— WORK INSTRUCTIONS —
All of the listing should be output exactly, apart from the pictures.

— PROVIDED MATERIAL —

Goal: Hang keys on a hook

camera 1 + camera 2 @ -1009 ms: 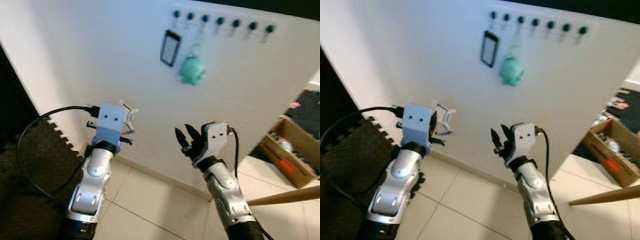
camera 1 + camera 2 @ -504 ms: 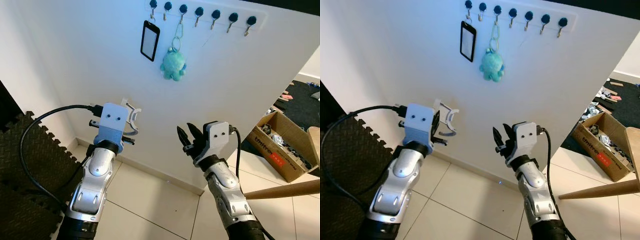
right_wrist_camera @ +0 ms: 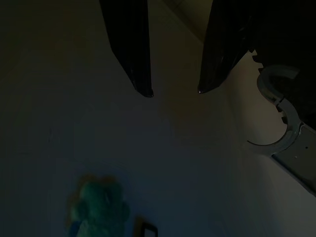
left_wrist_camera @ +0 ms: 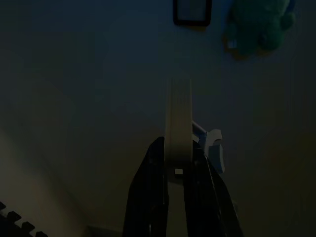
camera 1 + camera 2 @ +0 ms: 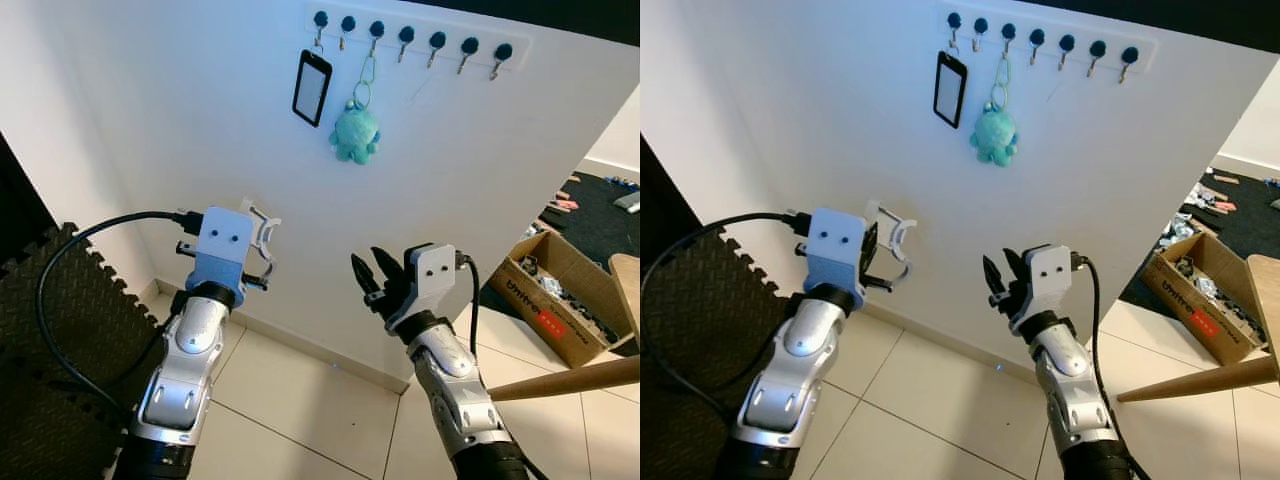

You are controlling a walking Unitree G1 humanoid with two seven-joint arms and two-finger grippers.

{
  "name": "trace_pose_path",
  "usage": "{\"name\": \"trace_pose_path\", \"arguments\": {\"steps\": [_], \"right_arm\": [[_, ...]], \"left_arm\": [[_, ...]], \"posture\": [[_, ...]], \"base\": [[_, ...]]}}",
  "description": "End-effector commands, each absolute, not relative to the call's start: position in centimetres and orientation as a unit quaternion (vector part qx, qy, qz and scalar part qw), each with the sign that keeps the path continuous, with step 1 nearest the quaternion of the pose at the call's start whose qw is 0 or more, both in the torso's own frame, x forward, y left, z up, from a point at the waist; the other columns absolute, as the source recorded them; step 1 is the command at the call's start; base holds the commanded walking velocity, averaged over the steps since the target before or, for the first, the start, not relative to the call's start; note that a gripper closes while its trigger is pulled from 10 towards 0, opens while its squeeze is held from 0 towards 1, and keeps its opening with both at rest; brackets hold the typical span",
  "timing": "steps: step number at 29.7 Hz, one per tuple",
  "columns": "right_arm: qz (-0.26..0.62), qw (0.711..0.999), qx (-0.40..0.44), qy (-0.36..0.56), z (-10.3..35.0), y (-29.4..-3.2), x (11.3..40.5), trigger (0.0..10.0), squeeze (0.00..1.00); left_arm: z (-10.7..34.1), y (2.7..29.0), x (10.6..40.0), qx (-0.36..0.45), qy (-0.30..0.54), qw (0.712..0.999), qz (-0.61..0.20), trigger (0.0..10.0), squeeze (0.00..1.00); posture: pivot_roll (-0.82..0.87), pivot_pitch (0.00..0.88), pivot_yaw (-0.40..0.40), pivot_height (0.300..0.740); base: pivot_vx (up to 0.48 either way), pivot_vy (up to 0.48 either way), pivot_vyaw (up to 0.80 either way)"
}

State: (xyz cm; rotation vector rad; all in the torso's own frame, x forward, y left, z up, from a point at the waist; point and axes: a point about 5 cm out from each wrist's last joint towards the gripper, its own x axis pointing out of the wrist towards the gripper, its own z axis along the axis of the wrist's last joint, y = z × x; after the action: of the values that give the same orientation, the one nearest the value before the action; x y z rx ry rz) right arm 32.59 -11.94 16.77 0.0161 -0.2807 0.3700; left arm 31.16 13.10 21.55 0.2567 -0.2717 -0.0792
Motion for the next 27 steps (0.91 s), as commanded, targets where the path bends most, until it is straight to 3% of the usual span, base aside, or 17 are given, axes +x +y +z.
{"name": "trace_pose_path", "arguments": {"steps": [1,11,18,27], "right_arm": [[0.181,0.975,0.006,-0.128,16.2,-12.2,32.4,10.0,0.0],[0.127,0.988,-0.018,-0.086,14.5,-13.8,32.8,10.0,0.0],[0.111,0.99,-0.084,-0.015,11.3,-15.2,32.4,10.0,0.0],[0.116,0.989,-0.035,-0.089,13.9,-14.3,31.9,10.0,0.0]], "left_arm": [[21.6,13.0,30.9,0.119,-0.141,0.982,-0.04,10.0,0.0],[23.3,13.5,32.0,0.028,-0.153,0.988,-0.021,10.0,0.0],[27.4,13.2,35.2,-0.086,-0.177,0.98,-0.032,10.0,0.0],[32.9,12.0,38.3,-0.206,-0.204,0.956,-0.053,10.0,0.0]], "posture": [[0.15,0.195,-0.054,0.74],[0.15,0.194,-0.059,0.74],[0.13,0.209,-0.058,0.74],[0.09,0.224,-0.035,0.74]], "base": [[0.0,0.0,0.0],[0.0,0.0,0.0],[0.0,0.0,0.0],[0.0,0.0,0.0]]}}
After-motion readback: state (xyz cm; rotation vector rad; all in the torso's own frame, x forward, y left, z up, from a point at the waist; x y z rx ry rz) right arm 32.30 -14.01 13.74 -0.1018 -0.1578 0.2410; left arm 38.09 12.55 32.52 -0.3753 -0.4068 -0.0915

— SOLUTION —
Goal: Hang keys on a hook

camera 1 + camera 2 @ -1009 ms: 
camera 1 + camera 2 @ -504 ms: 
right_wrist_camera @ +0 ms: 
left_wrist_camera @ +0 ms: 
camera 1 + camera 2 @ +0 ms: 

You are controlling a walking Unitree G1 humanoid with two seven-joint arms and two-finger grippers.

{
  "name": "trace_pose_path",
  "usage": "{\"name\": \"trace_pose_path\", \"arguments\": {\"steps\": [_], \"right_arm\": [[_, ...]], \"left_arm\": [[_, ...]], \"posture\": [[_, ...]], \"base\": [[_, ...]]}}",
  "description": "End-effector commands, each absolute, not relative to the call's start: position in centimetres and orientation as a unit quaternion (vector part qx, qy, qz and scalar part qw), each with the sign that keeps the path continuous, with step 1 nearest the quaternion of the pose at the call's start whose qw is 0 or more, both in the torso's own frame, x forward, y left, z up, from a point at the waist; the other columns absolute, as the source recorded them; step 1 is the command at the call's start; base holds the commanded walking velocity, averaged over the steps since the target before or, for the first, the start, not relative to the call's start; note that a gripper closes while its trigger is pulled from 10 towards 0, opens while its squeeze is held from 0 towards 1, and keeps its opening with both at rest; brackets hold the typical span",
  "timing": "steps: step number at 29.7 Hz, one per tuple",
  "columns": "right_arm: qz (-0.26..0.62), qw (0.711..0.999), qx (-0.40..0.44), qy (-0.36..0.56), z (-10.3..35.0), y (-29.4..-3.2), x (11.3..40.5), trigger (0.0..10.0), squeeze (0.00..1.00); left_arm: z (-10.7..34.1), y (2.7..29.0), x (10.6..40.0), qx (-0.36..0.45), qy (-0.30..0.54), qw (0.712..0.999), qz (-0.61..0.20), trigger (0.0..10.0), squeeze (0.00..1.00); posture: pivot_roll (-0.82..0.87), pivot_pitch (0.00..0.88), pivot_yaw (-0.40..0.40), pivot_height (0.300..0.740); base: pivot_vx (up to 0.48 either way), pivot_vy (up to 0.48 either way), pivot_vyaw (up to 0.80 either way)"
}

State: (xyz cm; rotation vector rad; all in the torso's own frame, x forward, y left, z up, from a point at the waist; point and axes: a point about 5 cm out from each wrist's last joint towards the gripper, its own x axis pointing out of the wrist towards the gripper, its own z axis along the axis of the wrist's last joint, y = z × x; after the action: of the values that give the same orientation, the one nearest the value before the action; x y z rx ry rz) right arm 32.59 -11.94 16.77 0.0161 -0.2807 0.3700; left arm 31.16 13.10 21.55 0.2567 -0.2717 -0.0792
Motion for the next 27 steps (0.91 s), as commanded, targets where the path bends most, until it is straight to 3% of the usual span, base aside, or 17 are given, axes +x +y +z.
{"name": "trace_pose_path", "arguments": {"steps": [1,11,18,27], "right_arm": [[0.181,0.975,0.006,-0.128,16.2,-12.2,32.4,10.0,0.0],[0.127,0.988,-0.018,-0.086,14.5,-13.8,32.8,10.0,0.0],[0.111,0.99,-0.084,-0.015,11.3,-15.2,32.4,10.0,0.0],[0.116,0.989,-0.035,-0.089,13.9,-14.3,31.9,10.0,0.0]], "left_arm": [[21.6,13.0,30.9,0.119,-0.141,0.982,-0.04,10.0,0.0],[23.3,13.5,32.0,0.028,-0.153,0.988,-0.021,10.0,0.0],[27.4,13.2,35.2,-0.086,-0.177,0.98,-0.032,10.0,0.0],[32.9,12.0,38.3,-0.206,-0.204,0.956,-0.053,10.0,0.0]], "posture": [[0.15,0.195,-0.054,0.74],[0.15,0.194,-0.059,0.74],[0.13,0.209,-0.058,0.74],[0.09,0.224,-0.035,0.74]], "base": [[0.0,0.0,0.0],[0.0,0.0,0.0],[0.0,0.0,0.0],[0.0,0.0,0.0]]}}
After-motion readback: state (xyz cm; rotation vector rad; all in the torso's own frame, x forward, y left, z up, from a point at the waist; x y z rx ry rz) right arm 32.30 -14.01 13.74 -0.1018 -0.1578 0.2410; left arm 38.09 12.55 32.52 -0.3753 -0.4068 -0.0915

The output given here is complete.